* [TASK OBJECTIVE] Tally the lines in the listing below that contain "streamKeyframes" and report the tally alone.

BEGIN DATASET SECTION

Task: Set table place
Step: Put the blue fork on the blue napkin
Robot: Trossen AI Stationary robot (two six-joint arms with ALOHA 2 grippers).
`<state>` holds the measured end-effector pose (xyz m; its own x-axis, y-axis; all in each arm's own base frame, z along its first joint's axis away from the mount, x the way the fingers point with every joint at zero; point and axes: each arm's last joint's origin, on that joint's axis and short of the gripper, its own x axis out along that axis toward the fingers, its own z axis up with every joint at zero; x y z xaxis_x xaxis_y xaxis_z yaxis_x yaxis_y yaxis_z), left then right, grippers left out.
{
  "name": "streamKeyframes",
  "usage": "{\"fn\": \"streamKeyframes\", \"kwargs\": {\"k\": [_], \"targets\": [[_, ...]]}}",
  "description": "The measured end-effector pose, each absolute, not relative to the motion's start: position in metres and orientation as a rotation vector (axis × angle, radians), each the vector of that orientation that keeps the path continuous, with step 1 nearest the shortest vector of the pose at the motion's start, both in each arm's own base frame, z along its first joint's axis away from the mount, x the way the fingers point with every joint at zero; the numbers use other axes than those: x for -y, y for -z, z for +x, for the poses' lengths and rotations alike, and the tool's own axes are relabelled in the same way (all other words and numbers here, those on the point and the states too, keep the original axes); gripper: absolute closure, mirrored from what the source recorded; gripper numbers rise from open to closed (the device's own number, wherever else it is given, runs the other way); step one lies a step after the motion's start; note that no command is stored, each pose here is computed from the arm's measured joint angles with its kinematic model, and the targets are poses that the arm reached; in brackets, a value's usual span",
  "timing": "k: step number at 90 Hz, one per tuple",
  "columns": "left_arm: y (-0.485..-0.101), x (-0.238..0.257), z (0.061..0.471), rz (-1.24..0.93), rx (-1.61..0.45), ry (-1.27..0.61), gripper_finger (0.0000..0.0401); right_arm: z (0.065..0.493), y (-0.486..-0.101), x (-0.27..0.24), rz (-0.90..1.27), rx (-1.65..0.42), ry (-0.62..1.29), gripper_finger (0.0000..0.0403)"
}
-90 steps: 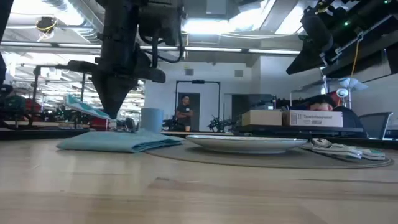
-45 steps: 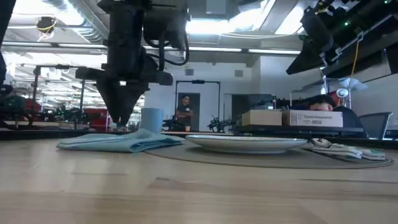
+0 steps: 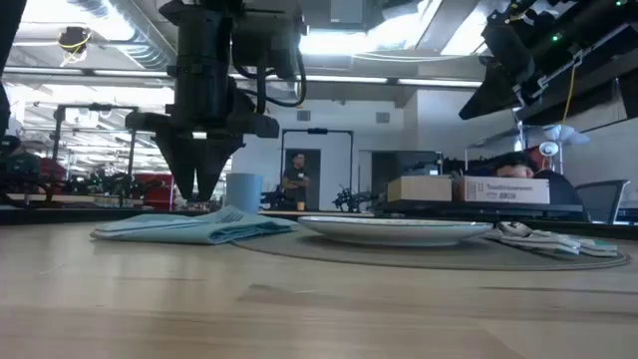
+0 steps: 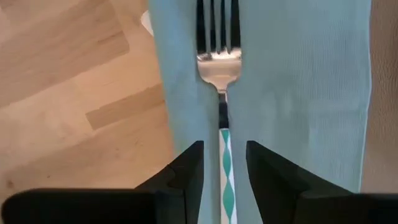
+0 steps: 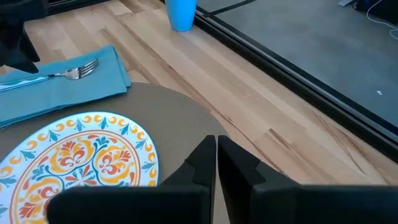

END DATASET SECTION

* [ANSWER] 2